Government sells rights

After building the skyrise, the investor wants to sell some of the pencils to make a profit. To sell these pencils the investor gives most of the remaining bundle to a leasing agent or broker, withholding only two pencils:

  1. The right to refuse a proposal to lease if the investor doesn’t like a tenant
  2. The right to fire the leasing agent or broker

Leasing agreement is signed between landlord and agent

The leasing agent knows the market and believes that the 170,000 SF is best bundled up into smaller groups of pencils that then represent the suites. Each group of these pencils is represented with a price, physical attributes (SF, location within the building), and different rights that determine how the space can be used.

Bundle of Suites

A tenant likes a group of pencils (4 pencil suite pictured above) and begins to negotiate on one of the packages of pencils. Once the leasing agent and tenant agree on a price, the tenant is submitted to the landlord to ensure that the package of pencils can be sold (the landlord still owns the pencil of refusal!). The landlord agrees and the negotiations continue until the leasing agent decides to give the space to the tenant withholding two more pencils (these then go back to the landlord):

  1. The tenant only has right to the space for 5 years
  2. The tenant is not allowed to make physical changes to the suite after the initial build-out

Leasing agent brokers the rights to each party

The tenant takes the package of pencils and determines how they want to build out the space making partitions for offices and conference rooms. Two years into the agreement, the tenant decides that they no longer want to pay for the remaining pencils.
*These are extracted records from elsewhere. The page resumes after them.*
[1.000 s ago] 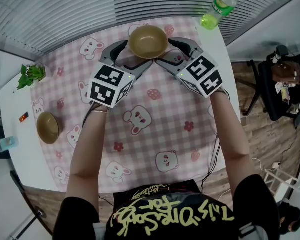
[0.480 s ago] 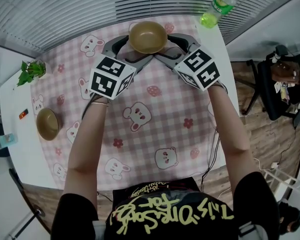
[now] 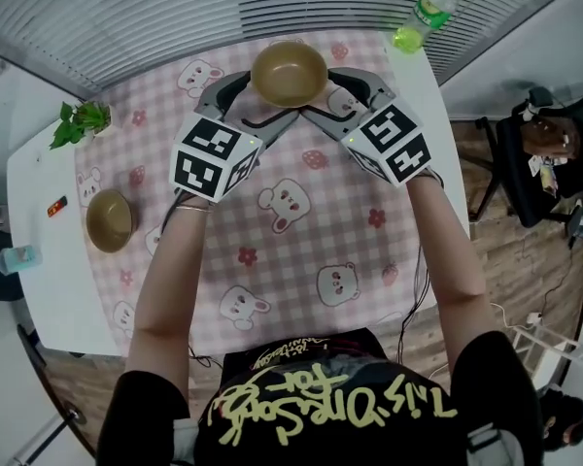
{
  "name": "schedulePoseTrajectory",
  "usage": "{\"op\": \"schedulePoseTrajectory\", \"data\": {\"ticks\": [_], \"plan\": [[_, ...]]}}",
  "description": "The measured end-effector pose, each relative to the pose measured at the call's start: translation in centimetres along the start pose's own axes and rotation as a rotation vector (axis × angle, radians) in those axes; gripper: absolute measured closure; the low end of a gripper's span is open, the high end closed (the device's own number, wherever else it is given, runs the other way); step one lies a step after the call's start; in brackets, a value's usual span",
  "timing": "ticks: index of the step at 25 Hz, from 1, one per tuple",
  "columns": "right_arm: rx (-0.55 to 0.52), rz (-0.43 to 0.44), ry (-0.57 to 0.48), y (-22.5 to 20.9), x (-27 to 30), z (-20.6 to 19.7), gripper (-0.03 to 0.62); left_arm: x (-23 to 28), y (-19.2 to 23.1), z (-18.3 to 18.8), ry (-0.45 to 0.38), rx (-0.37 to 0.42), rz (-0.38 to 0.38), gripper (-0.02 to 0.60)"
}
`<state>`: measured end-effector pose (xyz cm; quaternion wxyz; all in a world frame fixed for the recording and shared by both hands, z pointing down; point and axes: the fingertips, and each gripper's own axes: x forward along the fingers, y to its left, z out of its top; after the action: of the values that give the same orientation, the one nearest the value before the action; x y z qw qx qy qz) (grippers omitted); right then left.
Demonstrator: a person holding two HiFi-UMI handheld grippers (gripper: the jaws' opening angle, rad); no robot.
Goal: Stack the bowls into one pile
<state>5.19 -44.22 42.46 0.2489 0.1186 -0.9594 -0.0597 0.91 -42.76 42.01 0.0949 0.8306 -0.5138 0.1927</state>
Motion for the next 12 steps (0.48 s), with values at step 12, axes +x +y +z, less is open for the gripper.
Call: {"op": "schedulePoseTrajectory", "data": {"ticks": [12], "plan": [[-0.017, -0.052, -0.008, 8.1, -1.8, 5.2, 0.315, -9.6, -1.3, -0.1, -0.042, 0.028, -0.021, 0.195]]}}
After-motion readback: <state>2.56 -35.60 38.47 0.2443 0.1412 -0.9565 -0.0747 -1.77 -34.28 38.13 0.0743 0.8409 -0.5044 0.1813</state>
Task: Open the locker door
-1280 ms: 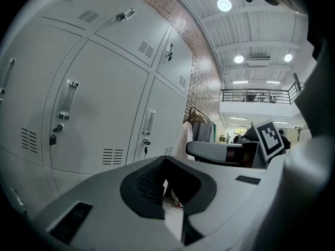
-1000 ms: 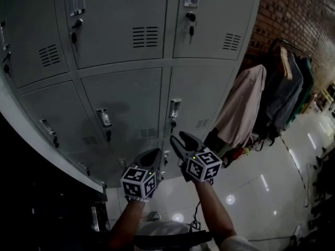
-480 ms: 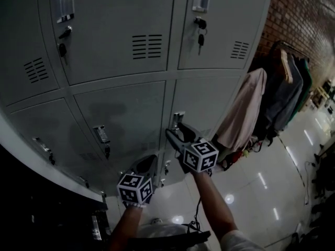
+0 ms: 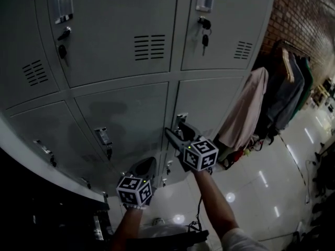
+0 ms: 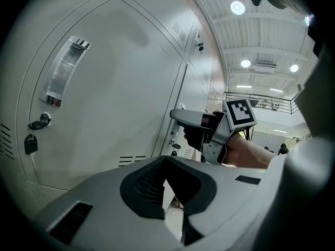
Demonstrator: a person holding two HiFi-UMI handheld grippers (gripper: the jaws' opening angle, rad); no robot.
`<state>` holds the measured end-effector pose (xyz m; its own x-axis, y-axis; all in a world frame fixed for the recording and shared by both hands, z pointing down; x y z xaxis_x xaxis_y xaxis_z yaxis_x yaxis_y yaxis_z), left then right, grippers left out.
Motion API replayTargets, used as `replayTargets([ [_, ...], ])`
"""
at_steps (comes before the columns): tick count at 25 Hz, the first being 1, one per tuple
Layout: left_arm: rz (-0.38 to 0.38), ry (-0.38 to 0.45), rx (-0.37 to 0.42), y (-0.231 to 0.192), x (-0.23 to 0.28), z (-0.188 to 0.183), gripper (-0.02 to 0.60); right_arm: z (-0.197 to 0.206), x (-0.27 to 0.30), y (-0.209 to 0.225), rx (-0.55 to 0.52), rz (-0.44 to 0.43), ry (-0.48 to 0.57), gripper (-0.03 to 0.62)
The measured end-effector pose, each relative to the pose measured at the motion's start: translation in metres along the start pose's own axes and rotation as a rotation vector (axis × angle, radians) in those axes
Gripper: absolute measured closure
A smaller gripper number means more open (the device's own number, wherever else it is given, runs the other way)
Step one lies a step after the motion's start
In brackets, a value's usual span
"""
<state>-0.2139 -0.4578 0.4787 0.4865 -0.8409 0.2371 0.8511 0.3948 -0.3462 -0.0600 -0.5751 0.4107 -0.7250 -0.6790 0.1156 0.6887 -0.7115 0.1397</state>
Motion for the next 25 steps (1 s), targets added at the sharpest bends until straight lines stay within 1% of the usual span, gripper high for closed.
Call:
replayTargets([
  [2,-0.004,0.002,-0.003,0.000,-0.003,0.001,0.584,0.000,-0.005,-0.003,-0.005,-0.003,-0.001,0.319],
  [4,-0.005,0.002,-0.003,0.002,-0.004,0.001,0.584,0.000,-0.011,-0.005,-0.016,-0.004,0.001,0.356],
  [7,0.002,0.000,0.000,0.008,-0.004,0.003,0.584,0.001,-0.019,-0.008,-0.033,0.010,0.002,0.373],
  [8,0.005,0.000,-0.001,0.010,-0.004,0.004,0.584,0.001,-0.022,-0.009,-0.041,0.019,0.001,0.394],
  [13,0.012,-0.005,0.004,0.020,-0.007,0.008,0.584,0.002,-0.034,-0.012,-0.103,0.105,-0.002,0.442],
  [14,0.010,-0.006,0.007,0.021,-0.008,0.008,0.584,0.002,-0.036,-0.012,-0.110,0.120,0.000,0.463],
  [19,0.006,0.000,0.007,0.024,-0.010,0.010,0.584,0.003,-0.044,-0.016,-0.149,0.172,-0.018,0.471],
  [25,0.014,-0.007,0.015,0.034,-0.009,0.010,0.584,0.004,-0.059,-0.021,-0.179,0.193,-0.034,0.467],
])
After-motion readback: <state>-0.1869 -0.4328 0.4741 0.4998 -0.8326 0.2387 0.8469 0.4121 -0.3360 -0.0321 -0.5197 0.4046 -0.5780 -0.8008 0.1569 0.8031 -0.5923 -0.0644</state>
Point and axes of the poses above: the fingertips, and each gripper's own axes: x forward along the fingers, y to its right, z out of its underside, the point moved 8 cm from there along -x, backward along the fingers, and after that the axes turned 2 degrees about -y, right-handed, at the moved point
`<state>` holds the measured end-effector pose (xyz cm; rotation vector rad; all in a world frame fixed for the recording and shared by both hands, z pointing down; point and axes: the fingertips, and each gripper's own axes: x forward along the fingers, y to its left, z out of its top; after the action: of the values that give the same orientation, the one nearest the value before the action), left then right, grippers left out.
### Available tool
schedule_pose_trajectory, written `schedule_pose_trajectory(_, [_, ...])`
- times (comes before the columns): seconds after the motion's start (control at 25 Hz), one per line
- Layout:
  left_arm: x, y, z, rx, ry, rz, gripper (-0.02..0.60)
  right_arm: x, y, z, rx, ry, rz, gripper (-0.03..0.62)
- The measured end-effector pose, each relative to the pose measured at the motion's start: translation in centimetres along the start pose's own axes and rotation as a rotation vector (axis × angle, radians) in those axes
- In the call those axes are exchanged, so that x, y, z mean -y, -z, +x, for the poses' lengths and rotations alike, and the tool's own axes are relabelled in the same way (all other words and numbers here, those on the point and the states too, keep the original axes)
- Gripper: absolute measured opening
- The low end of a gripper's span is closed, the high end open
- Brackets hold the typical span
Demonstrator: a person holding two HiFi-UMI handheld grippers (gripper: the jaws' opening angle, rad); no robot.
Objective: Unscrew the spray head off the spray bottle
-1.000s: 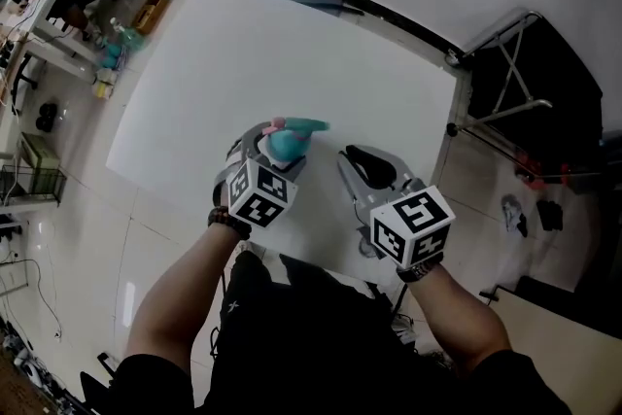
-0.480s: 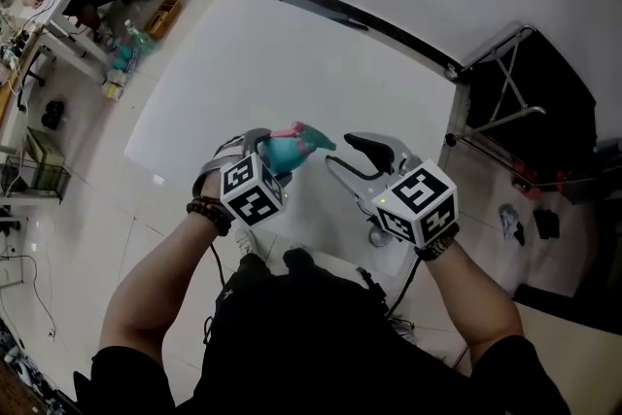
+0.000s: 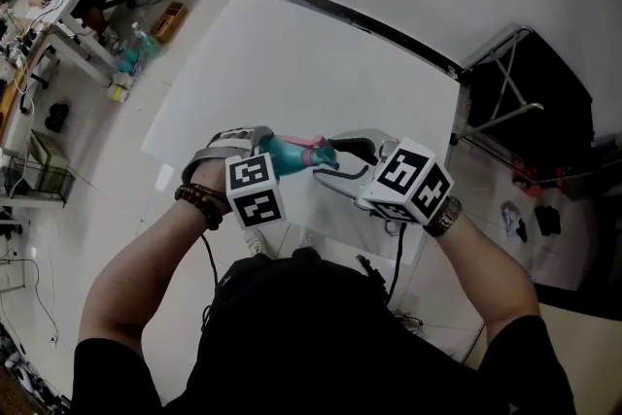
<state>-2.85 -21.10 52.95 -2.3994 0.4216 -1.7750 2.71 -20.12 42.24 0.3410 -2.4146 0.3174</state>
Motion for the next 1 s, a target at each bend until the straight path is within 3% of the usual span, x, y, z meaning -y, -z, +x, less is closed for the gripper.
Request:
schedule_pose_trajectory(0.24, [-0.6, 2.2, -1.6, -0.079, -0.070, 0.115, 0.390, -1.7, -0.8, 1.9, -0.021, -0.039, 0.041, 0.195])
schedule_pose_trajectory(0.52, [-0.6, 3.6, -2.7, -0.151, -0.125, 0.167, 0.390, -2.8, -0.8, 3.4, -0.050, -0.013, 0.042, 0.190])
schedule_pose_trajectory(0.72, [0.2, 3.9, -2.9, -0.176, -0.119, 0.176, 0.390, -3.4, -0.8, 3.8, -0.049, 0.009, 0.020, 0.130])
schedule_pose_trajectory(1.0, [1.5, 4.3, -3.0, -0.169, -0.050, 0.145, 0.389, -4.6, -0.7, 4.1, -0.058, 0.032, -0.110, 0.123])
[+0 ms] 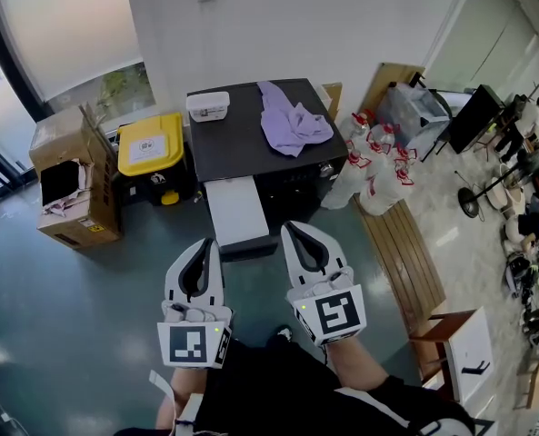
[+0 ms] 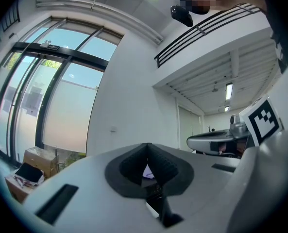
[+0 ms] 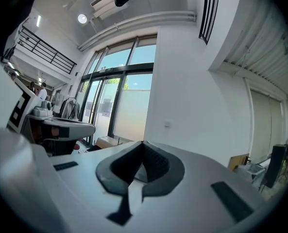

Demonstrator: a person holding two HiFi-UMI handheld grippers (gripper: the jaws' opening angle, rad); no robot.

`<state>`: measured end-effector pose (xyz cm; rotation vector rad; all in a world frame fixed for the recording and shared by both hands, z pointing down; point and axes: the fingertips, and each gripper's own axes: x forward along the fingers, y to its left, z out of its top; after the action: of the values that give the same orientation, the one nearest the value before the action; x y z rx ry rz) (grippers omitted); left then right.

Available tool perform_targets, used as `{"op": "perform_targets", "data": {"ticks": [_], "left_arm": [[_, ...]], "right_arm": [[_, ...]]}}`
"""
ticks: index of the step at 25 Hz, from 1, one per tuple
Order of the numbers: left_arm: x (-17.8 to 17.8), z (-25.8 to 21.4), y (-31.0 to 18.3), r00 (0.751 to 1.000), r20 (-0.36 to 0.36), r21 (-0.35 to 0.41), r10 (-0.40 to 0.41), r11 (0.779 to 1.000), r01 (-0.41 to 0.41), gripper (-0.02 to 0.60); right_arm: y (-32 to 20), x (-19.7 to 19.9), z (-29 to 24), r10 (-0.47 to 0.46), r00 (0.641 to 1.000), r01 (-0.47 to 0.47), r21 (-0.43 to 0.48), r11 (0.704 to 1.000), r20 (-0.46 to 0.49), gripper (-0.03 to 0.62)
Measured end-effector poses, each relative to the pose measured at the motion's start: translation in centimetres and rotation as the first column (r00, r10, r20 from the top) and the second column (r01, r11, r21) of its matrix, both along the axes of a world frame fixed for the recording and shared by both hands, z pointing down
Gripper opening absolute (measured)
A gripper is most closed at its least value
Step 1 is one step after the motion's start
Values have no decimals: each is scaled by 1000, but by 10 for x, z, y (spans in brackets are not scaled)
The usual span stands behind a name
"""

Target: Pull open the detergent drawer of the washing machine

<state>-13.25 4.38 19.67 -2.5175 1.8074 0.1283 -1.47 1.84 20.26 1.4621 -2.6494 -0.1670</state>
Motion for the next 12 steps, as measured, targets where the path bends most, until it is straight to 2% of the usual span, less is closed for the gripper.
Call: {"op": "perform_targets", "data": {"ticks": [12], "left_arm": [[-11,5,-1,1000,-2,-7,5,1000,-5,21]], "right_arm": [[0,-12,4,-2,1000,2,-11,1000,-5,8]]}}
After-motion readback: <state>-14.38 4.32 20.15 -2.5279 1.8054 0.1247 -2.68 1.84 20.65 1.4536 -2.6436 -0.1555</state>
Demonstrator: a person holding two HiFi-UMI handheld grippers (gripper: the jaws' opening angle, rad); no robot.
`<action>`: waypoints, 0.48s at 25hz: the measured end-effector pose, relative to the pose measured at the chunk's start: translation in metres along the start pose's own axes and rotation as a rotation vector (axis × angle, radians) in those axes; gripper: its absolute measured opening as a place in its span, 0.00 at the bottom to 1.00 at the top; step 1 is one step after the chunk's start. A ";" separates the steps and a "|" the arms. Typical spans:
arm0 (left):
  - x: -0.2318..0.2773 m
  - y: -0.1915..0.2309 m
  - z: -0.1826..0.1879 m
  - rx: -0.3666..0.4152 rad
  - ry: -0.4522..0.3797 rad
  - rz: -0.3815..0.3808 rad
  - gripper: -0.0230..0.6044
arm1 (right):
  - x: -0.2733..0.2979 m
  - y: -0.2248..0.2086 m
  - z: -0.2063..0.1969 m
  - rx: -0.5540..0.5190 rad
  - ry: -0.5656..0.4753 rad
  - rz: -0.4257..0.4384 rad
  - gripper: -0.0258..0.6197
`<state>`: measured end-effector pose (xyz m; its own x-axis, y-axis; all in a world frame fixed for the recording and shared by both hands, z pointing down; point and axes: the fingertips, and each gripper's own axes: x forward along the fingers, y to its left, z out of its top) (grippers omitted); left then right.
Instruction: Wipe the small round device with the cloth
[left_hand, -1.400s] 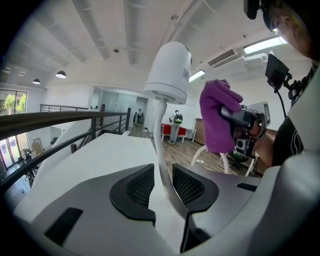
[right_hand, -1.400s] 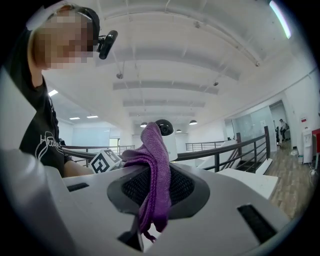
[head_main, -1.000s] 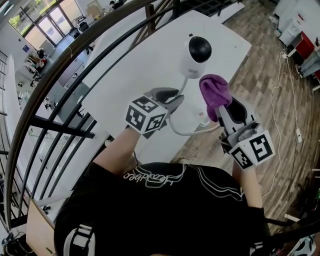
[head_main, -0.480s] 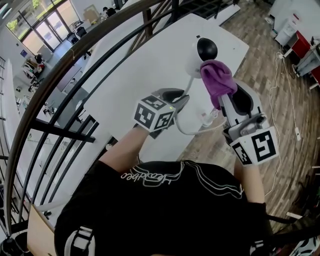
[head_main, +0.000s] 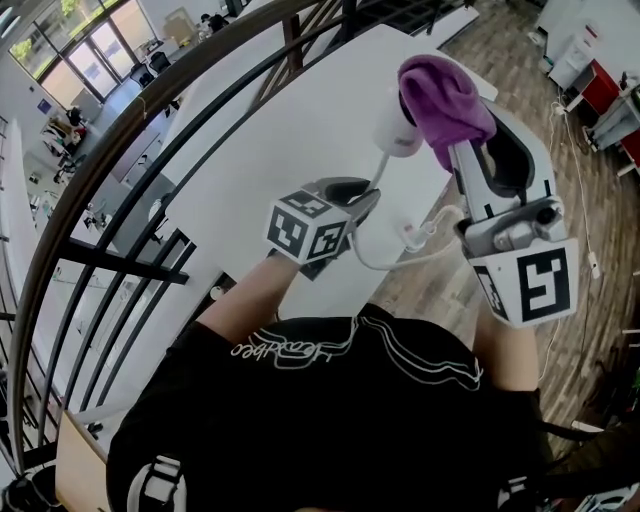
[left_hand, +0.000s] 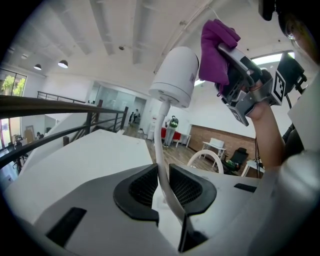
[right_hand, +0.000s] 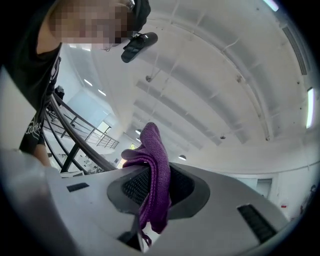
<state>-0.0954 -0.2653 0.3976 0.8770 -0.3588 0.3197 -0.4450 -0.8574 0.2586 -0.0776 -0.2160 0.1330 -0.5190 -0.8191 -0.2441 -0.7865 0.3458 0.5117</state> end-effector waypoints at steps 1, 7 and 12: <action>0.000 0.000 0.000 -0.002 -0.002 0.001 0.16 | 0.003 0.001 0.002 -0.024 -0.002 -0.002 0.14; -0.002 -0.001 0.000 -0.005 0.001 0.004 0.16 | 0.017 0.017 0.002 -0.138 0.013 -0.006 0.14; -0.003 0.001 -0.001 -0.017 -0.008 0.005 0.16 | 0.027 0.028 -0.010 -0.155 0.045 -0.007 0.14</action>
<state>-0.0986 -0.2642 0.3979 0.8762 -0.3656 0.3139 -0.4520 -0.8494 0.2725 -0.1103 -0.2334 0.1493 -0.4952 -0.8423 -0.2129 -0.7275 0.2681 0.6316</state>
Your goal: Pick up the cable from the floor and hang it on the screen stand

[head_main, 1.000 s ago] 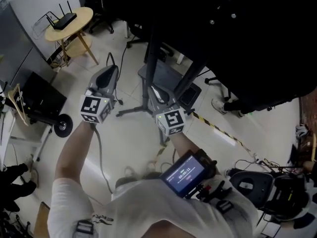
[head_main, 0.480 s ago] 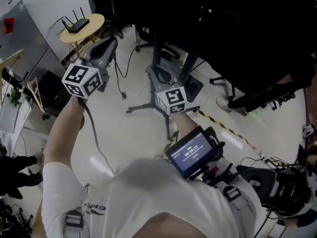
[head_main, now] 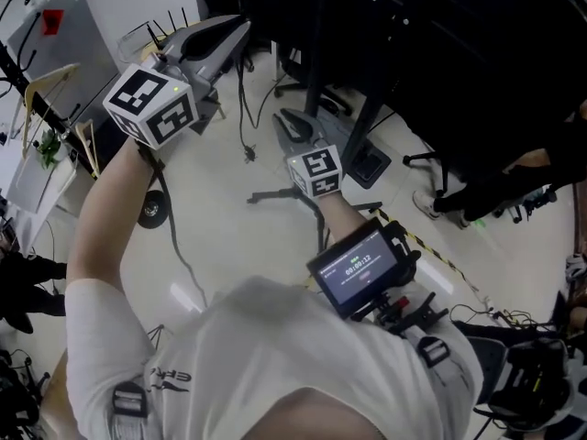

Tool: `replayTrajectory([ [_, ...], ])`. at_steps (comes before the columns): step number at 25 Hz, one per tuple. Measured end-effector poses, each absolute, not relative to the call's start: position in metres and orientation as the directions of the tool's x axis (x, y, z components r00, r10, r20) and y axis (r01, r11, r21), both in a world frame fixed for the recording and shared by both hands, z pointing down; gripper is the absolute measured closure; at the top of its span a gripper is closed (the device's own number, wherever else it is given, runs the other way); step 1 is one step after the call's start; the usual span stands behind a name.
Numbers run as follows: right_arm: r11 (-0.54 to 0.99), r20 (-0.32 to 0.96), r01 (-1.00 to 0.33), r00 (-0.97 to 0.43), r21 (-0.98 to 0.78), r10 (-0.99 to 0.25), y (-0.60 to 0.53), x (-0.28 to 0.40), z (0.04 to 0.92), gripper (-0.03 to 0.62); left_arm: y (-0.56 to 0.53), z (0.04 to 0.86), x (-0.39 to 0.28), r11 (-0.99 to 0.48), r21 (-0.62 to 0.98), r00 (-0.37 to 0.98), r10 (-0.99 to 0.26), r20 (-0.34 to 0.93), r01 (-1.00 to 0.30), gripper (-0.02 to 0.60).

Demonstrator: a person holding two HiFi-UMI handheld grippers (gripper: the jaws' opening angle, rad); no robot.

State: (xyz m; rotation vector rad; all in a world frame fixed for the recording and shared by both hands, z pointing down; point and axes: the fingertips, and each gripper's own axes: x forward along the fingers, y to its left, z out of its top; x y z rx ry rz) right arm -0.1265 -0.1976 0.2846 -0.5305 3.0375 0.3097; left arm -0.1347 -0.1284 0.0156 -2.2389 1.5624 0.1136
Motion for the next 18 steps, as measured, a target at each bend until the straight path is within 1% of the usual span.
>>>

Tenant signs a new listing agreement for a sublease

The tenant holds the pencil that allows them to vacate the space and find another tenant, and the landlord still holds the pencil to refuse somebody if the next tenant is not qualified for the building. The tenant takes their remaining pencils (two years went by), and bundles them up to give them to another leasing agent. This bundle of pencils is represented by the tenant’s leasing agent. That leasing agent then gets to distribute those pencils as they see fit offering up another block of space in the building.

Why does this matter as a developer at TenantBase?

In the TenantBase database buildings, building contacts, and suites exist. Suites have become known to represent the physical aspects that a tenant is leasing. That is simply not true in the real world. A listing agent might want to display a bundle of rights as a large block of space and a small block of space, but still refer to the same physical space. That leasing agent might offer a discounted price for the larger block of space, but still ask for full price on divisible pieces. That leasing agent is referring to the same pencils, but bundled them differently.

To ensure that TenantBase correctly identifies the ownership of a bundle of pencils, the company distributes that ownership across listing agreements. A listing agreement puts in place the ownership of a right to lease or sell space by any means. That means there are no physical representations of the space in question, only different packages of the same thing (ultimately the space in the building).

Classic database principles aim to ensure that the smallest representation of something is the absolute truth and dimensions might stem from that single source. When talking about listing agreements and suites, it is tempting to make a physical suite the most granular level with a dimensional table that shows the listing agreement associated with that suite. From above, a suite is not a physical space, but a representation of that space (pencils packaged differently). A listing agreement puts in place the ownership of rights to promote that space in any way. As a company, TenantBase aims to enable the owner of those rights to promote space in any number of ways. Commercial real estate is hard enough, tenants deserve a full picture of their options giving them the highest likelihood of finding and leasing the perfect space.